Она кое-как стала его утешать:
— Не страшись, тебе никто ничего не сделает, поправишься! Ты охотился и устал, наверное, поэтому плохо себя чувствуешь.
А сама притворилась плачущей, чтобы отвести от себя всякие подозрения.
Тем временем Авзонг-Цауайнон приоткрыл крышку ларца, вынул оттуда трех ласточек и задумался:
— Наверное, он уже сильно болен. Убить их тут или же отнести их к нему? Дай-ка, двух я убью здесь, а одну отнесу к нему; он уже ничего не сделает, не сможет даже встать с места. — И он свернул шею одной ласточке. Она оказалась отвагой великана, и тот уже стал отходить. Затем он свернул шею второй ласточке, она оказалась его мощью.
— А теперь я пойду к нему, — сказал тогда Авзонг-Цауайнон. — Он мне уже не опасен. Увижу, как он будет умирать.

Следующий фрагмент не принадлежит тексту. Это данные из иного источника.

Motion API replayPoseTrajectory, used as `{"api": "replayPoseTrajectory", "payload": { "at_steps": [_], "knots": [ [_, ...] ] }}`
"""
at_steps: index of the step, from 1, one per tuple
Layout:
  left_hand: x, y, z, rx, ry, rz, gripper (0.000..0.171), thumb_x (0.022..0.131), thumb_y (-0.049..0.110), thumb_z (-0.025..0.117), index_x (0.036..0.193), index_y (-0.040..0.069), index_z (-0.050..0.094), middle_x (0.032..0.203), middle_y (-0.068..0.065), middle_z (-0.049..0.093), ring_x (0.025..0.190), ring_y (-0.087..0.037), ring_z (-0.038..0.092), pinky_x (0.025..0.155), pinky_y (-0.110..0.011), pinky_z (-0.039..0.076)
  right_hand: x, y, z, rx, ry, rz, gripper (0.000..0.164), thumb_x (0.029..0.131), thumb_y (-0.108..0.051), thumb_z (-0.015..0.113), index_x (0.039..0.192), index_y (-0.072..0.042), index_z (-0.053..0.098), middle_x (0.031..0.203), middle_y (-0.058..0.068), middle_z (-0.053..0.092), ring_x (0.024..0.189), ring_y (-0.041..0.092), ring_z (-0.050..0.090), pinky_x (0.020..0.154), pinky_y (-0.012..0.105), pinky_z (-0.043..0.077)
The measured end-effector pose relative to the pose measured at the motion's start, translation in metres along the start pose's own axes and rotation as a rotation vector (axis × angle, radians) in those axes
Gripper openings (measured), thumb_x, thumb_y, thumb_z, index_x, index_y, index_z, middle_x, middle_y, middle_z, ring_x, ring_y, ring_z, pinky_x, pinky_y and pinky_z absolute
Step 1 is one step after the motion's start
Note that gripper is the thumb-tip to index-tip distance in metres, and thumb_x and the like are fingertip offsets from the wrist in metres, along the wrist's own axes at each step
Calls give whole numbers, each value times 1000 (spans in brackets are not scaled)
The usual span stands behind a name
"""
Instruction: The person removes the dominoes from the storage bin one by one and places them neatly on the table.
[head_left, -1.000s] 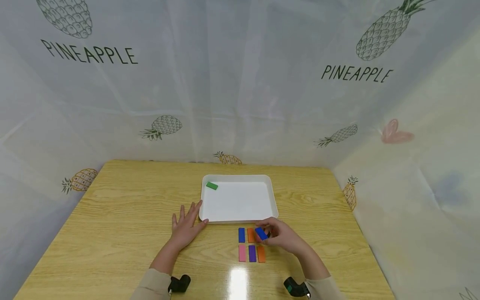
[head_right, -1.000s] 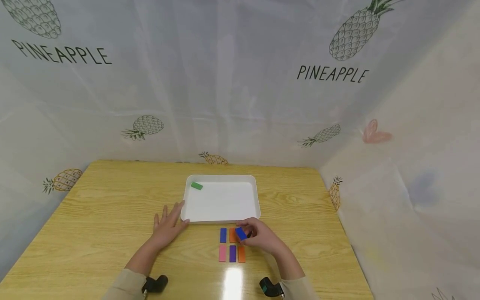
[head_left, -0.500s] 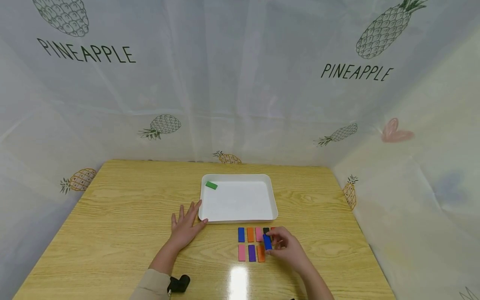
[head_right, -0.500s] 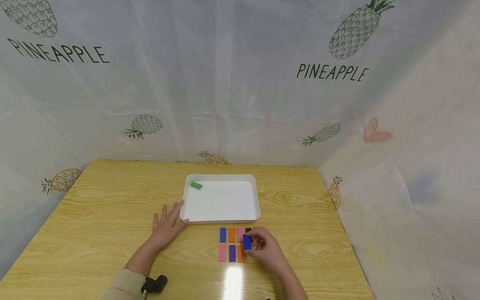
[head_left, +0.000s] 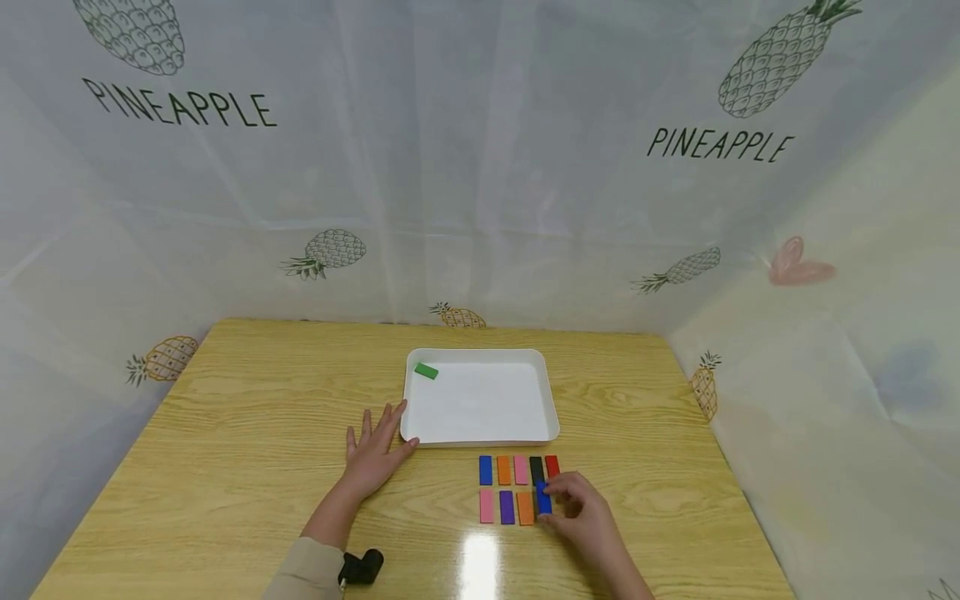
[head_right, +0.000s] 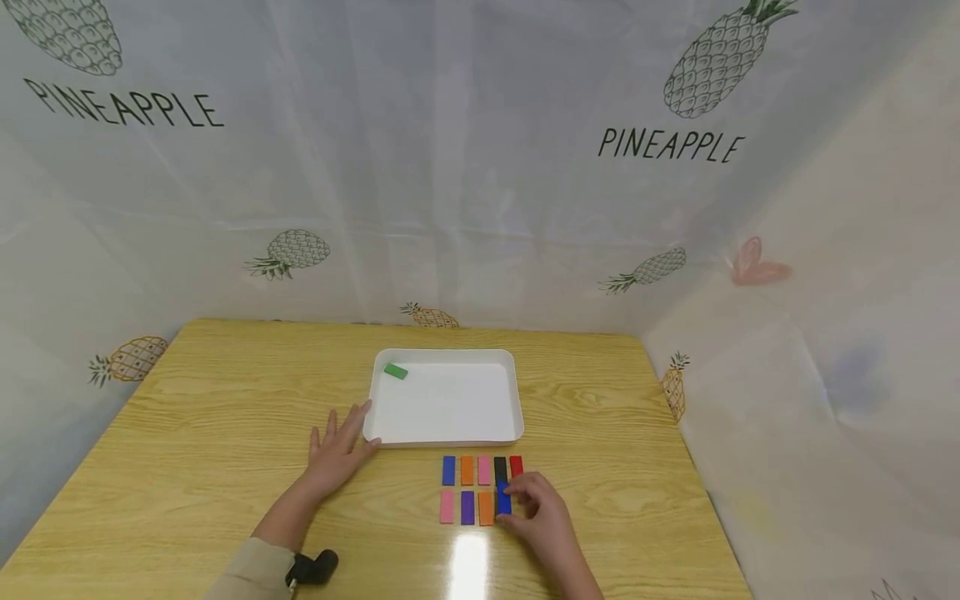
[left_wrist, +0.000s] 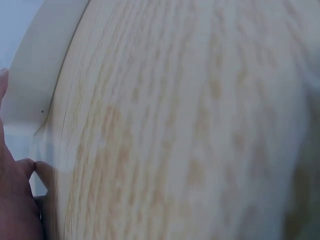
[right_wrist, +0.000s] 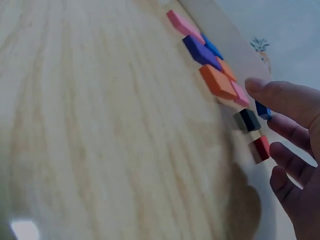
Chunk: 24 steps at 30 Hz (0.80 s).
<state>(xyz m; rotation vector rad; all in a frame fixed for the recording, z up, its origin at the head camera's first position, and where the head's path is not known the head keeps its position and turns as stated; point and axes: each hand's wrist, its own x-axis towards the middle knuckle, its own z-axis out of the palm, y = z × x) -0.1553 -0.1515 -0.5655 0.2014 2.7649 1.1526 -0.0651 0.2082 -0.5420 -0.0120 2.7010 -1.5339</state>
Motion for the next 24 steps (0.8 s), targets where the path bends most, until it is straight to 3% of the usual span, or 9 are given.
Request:
{"api": "replayPoseTrajectory", "payload": {
  "at_steps": [7, 24],
  "knots": [
    [-1, 1, -1, -7, 4, 2, 79, 95, 54, 55, 158, 26, 17, 160, -17, 13, 144, -42, -13, 106, -62, -18, -5, 7, 3, -85, 2, -45, 29, 67, -11, 89, 88, -19, 72, 108, -10, 62, 109, 21, 57, 95, 33, 46],
    [1, 1, -1, 11, 8, 9, 78, 96, 52, 54, 158, 25, 17, 160, -19, 13, 144, -43, -14, 105, -64, -18, -4, 19, 7, -142, 9, -164, 25, 67, -11, 90, 85, -21, 75, 106, -11, 63, 104, 21, 59, 94, 33, 47]
  ]
}}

Авзонг-Цауайнон отправился в путь и в скором времени прибыл к месту, где ждали его два товарища. Они говорят ему:
— Кажется, ты что-то с ним сделал! Мы следили за ним, он пронесся мимо нас очень быстро и сразу же прыгнул к себе вниз. Он орал, кричал; остерегайся его, не спускайся к нему; ты что-то, наверное, ему сделал, и, если он еще не умер, он съест тебя. А мы решили так: наверное, наш товарищ нанес ему раны, а великан его убил. Думали, тебя уже в живых нет, а ты, оказывается, невредим. Не ходи за ним! Ты ничего не сможешь с ним сделать! Он съест тебя.
— Не бойтесь, — сказал он им, — мне ничего не угрожает. Я знаю, что он из себя представляет. Лучше спустите меня к нему и ожидайте меня здесь до тех пор, пока я не пошевелю канат. Если же я не пошевелю канат в течение долгого времени, то знайте, что меня больше нет в живых, и тогда делайте сами все, что сочтете нужным для спасения своих голов.
Они его спустили вниз по канату, и он явился в дом семиглавого великана. Тот уже не открывал глаз, перестал говорить, он был уже в предсмертной агонии. Авзонг-Цауайнон говорит семиглавому великану:
— Почему ты, нечестивый, заставил меня перенести столько страданий? Ведь я тебе сделал добро!
— Я отдаюсь под твою защиту! — проговорил семиглавый великан. — С этого времени никого у меня не будет ближе, чем ты. Все свои богатства я отдам тебе, только не лишай меня жизни!
— В таком случае раскрой свою пасть, а я тебе в горло впущу твою душу.
Семиглавый великан раскрыл пасть, а Авзонг-Цауайнон свернул шею третьей ласточке, и тот умер с раскрытой пастью. Авзонг-Цауайнон и сестра великанов обрадовались и сказали:
— Как нам быть с его имуществом? Взять ли с собой что-нибудь?